§ ABOUT THIS EXERCISE
Write out the stretch of lines below that begins at the line with "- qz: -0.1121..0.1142" and ends at the line with "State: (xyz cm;", including both, exactly as given and nothing more.

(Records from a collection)

......

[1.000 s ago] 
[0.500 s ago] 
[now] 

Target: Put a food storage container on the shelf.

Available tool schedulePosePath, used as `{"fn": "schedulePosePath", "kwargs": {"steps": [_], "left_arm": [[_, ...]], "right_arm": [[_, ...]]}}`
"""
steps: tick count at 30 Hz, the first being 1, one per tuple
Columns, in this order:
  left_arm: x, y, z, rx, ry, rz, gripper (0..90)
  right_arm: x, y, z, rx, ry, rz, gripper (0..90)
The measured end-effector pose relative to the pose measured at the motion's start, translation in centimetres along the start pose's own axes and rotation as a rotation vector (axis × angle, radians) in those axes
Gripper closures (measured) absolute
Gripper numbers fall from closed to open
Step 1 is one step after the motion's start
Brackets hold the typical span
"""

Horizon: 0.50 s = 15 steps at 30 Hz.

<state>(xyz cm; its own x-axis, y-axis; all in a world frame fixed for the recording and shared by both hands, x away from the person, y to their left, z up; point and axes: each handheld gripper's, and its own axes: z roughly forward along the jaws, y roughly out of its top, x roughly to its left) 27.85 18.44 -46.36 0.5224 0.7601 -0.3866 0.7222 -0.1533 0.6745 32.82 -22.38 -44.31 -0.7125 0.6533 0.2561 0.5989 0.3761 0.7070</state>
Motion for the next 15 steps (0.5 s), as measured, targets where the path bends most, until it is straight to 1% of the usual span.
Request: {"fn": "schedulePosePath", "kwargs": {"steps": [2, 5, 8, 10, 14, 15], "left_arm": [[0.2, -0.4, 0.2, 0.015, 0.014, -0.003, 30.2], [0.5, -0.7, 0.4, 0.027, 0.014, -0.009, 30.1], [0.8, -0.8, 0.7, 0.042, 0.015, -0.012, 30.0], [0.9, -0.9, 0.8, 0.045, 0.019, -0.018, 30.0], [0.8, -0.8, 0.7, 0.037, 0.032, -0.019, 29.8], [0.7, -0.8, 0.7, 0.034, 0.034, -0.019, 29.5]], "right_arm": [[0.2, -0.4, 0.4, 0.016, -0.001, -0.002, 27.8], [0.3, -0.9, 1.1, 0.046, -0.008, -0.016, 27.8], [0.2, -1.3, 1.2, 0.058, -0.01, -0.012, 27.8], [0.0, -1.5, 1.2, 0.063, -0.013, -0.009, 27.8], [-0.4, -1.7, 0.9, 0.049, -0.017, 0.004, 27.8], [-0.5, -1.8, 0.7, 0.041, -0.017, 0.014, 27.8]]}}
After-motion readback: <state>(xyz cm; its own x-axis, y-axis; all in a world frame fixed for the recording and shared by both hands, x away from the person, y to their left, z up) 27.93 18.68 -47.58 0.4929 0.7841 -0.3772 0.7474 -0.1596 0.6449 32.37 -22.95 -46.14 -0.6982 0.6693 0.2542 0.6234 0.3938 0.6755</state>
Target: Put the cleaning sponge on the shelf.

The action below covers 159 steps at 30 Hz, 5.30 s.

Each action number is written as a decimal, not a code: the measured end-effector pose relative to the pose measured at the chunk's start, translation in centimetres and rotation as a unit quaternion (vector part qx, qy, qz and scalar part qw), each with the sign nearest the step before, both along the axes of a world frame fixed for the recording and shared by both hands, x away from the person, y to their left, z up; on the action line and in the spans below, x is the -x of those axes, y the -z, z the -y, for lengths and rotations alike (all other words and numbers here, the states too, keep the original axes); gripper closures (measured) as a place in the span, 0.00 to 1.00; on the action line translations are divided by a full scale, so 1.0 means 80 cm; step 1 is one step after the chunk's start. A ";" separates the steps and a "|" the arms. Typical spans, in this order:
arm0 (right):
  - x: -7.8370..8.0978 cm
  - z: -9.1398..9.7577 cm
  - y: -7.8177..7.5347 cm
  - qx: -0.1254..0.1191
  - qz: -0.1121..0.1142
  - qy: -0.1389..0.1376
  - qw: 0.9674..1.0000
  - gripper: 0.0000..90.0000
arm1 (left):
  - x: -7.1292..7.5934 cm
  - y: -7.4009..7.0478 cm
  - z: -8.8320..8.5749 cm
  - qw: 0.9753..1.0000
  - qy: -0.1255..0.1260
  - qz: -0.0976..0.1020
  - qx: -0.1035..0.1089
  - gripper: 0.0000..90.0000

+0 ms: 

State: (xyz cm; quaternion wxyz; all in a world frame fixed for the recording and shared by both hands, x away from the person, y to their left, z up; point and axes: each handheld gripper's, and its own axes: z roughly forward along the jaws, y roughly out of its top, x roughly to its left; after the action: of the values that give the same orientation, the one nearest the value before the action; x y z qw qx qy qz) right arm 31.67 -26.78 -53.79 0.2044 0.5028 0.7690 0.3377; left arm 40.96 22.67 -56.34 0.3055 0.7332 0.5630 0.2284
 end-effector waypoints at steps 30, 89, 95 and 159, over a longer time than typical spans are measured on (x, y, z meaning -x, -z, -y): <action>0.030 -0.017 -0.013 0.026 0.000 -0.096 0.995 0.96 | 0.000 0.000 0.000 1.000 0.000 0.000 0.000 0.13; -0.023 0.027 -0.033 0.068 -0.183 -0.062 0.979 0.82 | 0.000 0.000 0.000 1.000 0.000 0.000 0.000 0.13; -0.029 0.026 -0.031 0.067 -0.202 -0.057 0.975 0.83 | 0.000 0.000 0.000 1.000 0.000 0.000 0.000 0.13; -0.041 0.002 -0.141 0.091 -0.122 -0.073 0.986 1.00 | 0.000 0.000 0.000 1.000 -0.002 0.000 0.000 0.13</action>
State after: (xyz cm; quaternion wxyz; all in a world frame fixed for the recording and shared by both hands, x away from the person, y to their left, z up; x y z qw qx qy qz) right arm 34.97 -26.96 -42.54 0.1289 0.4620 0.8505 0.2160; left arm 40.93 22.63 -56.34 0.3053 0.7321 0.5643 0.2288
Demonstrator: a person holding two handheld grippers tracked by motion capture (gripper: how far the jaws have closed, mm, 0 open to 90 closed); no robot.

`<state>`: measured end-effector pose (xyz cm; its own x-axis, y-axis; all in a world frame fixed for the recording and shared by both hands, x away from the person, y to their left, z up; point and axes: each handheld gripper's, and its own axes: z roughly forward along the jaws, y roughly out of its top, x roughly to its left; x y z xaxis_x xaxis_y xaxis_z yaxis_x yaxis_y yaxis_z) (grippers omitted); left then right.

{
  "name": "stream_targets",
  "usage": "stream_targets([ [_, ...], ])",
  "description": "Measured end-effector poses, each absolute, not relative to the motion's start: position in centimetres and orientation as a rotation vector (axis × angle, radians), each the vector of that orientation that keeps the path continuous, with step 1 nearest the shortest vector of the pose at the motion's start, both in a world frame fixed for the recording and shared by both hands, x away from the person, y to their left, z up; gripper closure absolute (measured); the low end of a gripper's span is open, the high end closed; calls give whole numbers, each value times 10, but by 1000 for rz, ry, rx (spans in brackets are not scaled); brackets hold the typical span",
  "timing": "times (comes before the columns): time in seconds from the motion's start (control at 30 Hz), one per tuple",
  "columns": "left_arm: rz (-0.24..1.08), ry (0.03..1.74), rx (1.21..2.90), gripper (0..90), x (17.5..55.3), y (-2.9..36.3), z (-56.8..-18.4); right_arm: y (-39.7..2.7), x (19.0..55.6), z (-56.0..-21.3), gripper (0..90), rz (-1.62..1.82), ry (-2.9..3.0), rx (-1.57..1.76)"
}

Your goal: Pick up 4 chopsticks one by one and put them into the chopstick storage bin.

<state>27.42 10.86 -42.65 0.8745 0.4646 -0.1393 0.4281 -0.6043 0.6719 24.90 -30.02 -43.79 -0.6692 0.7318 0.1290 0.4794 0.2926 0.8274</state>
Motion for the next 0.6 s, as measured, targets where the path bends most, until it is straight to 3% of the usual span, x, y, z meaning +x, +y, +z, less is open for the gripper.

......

§ ANSWER TO THIS TASK
  - qz: -0.1121..0.1142
  - qy: -0.1389..0.1376
  - qw: 0.9674..1.0000
  - gripper: 0.0000..90.0000
arm1 (left):
  - x: -7.1292..7.5934 cm
  - y: -7.4009..7.0478 cm
  - z: -8.8320..8.5749 cm
  - qw: 0.9753..1.0000
  - qy: -0.1255..0.1260
  - qz: -0.0976..0.1020
  - qx: -0.1035..0.1089
  - gripper: 0.0000..90.0000

+0 ms: 

State: (xyz cm; quaternion wxyz; all in a world frame fixed for the recording and shared by both hands, x away from the person, y to their left, z up; point and axes: each handheld gripper's, and its own axes: z roughly forward along the jaws, y roughly out of its top, x roughly to its left; after the action: of the values that give the same orientation, the one nearest the value before the action; x y z qw qx qy qz) right arm 31.67 -26.78 -53.79 0.2044 0.5028 0.7690 0.3377; left arm 40.96 22.67 -56.34 0.3055 0.7332 0.5630 0.2284

The reply is now complete.